Era uno spettacolo, un lenimento dell’animo sentirlo parlare, ed io ero lì, come moltissimi altri venuti da tutte le parti del Salento, a bearmi delle parole di quest’uomo grande e straordinario (avevo fatto un po’ da staffetta al vescovo di Acerra, intrattenendo i convenuti con i miei “Dialoghi con don Tonino” e poi avrei scritto, un anno dopo, un recital dal titolo emblematico: “Aspettando don Tonino”), e ogni tanto scrutavo la porta d’ingresso dell’Auditorium, dove c’era la scorta armata, gente in divisa che rischia la pelle ad ogni momento, né più ne meno come lui — il vescovo antimafia — per milleduecento euro al mese.

Riboldi era venuto a ricordare l’amico Tonino, a raccontare aneddoti, deliziosi, divertenti, illuminanti sulla figura del pretino di Alessano. Una volta si trovarono entrambi a Milano e non avevano di che vestirsi per andare a far visita all’arcivescovo Martini e Riboldi rimediò, nella sua casa milanese, qualcosa di simile ad un abito talare, ma non era sufficiente, alla fine sembravano più due comparse di Cinecittà che due vescovi. Ma il cardinale Martini era uomo di spirito e capì.

Era venuto qui – questo grande vescovo lombardo, che decise tanti anni fa di sposare la causa meridionale per amore, solo per amore, nient’altro che per amore — per dirci che Tonino era uno scopritore di stelle, uno che sapeva vederle anche quando il cielo è nuvoloso, oppure non brillano perché nascoste, riusciva a scoprirle nei luoghi più impensati, là dove nessuno di noi le potrà mai trovarle; uno che sapeva scoprire stelle anche sulla terra, in mezzo al fango, tra gli ubriaconi, le prostitute, i ladri e i malfattori, i drogati, i carcerati.

Ma Don Riboldi era venuto anche a scuoterci, a dirci che non dobbiamo rimanere inchiodati fatalmente, come è stato per secoli e secoli, alla croce e subire soprusi, ingiustizie, violenze e ogni altra ignominia; era venuto a dirci che è ora anche per noi di togliere i chiodi, perché non sono più necessari, non dobbiamo aver paura di come toglierli questi chiodi, basta fare il primo passo.

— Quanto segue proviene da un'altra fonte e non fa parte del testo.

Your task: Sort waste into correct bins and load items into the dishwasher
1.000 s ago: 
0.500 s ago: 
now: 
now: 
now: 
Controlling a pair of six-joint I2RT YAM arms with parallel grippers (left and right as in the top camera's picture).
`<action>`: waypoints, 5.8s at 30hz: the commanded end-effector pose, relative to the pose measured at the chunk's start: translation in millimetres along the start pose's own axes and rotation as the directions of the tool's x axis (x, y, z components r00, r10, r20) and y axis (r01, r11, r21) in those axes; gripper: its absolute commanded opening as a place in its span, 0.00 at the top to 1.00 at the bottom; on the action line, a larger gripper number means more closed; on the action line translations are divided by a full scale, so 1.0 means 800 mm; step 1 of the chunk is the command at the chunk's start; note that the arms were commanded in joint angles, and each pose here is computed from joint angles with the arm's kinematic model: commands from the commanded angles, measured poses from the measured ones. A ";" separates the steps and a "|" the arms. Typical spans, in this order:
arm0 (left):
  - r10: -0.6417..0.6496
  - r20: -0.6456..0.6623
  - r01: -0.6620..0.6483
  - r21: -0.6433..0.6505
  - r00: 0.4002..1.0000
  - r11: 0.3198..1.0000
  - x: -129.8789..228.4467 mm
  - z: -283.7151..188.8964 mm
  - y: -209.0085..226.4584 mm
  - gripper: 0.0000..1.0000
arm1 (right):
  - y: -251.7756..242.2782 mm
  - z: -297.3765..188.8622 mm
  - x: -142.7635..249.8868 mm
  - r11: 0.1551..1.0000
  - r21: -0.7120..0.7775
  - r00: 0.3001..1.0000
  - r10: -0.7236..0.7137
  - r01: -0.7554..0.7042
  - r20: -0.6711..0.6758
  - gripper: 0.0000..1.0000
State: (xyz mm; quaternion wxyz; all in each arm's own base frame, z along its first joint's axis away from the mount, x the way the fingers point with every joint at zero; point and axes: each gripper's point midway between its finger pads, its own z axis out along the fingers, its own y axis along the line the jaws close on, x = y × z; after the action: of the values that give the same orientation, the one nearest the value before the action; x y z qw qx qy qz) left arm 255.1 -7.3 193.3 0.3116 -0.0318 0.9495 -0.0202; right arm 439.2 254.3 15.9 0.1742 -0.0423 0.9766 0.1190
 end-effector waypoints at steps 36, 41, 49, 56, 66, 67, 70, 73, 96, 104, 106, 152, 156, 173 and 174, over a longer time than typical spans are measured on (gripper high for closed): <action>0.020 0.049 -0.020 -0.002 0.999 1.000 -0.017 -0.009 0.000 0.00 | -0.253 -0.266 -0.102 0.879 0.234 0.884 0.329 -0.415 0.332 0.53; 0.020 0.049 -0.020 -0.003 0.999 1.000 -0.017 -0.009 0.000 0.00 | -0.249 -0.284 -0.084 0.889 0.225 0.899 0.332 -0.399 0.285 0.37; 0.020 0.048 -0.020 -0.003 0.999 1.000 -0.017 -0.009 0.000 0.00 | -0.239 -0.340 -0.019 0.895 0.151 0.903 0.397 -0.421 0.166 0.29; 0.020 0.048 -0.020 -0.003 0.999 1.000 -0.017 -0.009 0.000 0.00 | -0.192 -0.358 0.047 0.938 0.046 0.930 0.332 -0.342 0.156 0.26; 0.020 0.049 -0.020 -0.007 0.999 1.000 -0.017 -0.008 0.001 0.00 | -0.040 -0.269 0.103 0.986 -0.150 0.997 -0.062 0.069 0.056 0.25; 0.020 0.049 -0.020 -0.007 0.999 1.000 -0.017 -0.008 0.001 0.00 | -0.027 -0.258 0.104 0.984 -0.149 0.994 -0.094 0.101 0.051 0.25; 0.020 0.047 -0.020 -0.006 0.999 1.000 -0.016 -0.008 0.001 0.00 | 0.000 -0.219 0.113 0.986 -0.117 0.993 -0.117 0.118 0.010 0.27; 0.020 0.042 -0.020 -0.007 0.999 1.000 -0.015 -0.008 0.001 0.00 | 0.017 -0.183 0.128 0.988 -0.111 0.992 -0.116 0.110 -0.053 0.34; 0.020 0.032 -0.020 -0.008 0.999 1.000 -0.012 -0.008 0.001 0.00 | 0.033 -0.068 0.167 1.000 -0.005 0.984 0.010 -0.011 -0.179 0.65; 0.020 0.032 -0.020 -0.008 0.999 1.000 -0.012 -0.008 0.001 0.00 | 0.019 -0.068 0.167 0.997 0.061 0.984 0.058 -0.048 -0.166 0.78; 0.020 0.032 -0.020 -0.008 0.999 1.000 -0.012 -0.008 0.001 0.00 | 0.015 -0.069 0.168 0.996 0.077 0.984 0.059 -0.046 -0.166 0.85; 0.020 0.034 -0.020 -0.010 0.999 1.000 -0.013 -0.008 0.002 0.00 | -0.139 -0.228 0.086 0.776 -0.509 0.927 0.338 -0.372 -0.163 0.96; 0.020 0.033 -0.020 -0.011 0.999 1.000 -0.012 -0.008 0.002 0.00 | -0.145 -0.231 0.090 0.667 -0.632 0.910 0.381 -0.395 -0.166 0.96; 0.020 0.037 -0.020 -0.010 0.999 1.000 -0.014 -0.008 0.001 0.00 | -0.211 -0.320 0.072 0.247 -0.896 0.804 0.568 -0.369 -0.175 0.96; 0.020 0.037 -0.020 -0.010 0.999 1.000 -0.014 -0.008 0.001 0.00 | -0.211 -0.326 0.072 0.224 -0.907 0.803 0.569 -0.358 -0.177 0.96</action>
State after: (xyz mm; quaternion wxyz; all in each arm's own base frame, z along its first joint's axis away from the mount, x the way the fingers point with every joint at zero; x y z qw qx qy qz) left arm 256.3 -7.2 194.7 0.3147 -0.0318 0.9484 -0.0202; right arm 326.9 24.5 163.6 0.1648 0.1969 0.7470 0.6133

Ma non aspettiamo che qualcuno venga a toglierli, quello è l’errore esiziale. I chiodi dobbiamo toglierceli da soli. Lui era venuto a dimostrare che si possono levare quei chiodi di ignoranza, paura, omertà, però noi dobbiamo schiodarci da soli. Ecco, tutto ciò era venuto a ricordarci Mons. Antonio Riboldi, con la sua aitante presenza:

Io dico il Padre Nostro e dicendo il Padre Nostro voglio dire tutta la mia libertà. Ditelo con me, se ne avete coraggio.

Tonino lo gridava il Padre Nostro e si commuoveva ed era ebbro di libertà. Lui ne aveva, e di grande, immenso, infinito, di coraggio. Era uno di voi, popolo di formiche, gente umile laboriosa e fiera, ed è ancora in mezzo a voi, sta qui dove il dolore per secoli e secoli è stato una lunga nottata che non passava mai, una stagione delle piogge senza fine e scorreva, continuamente, senza interruzione, come oggi scorre in tutte le popolazioni del terzo quarto o quinto mondo, sta qui per ascoltare le vostre richieste, sorreggere la vostra fede che vacilla.

Io sono venuto nel mondo con la mia anima nuda a portare lo spirito e il fuoco, per volontà di Dio.Non fate che la mia opera ricada su me medesima  e diventi vaniloquio, o polvere che il vento disperde.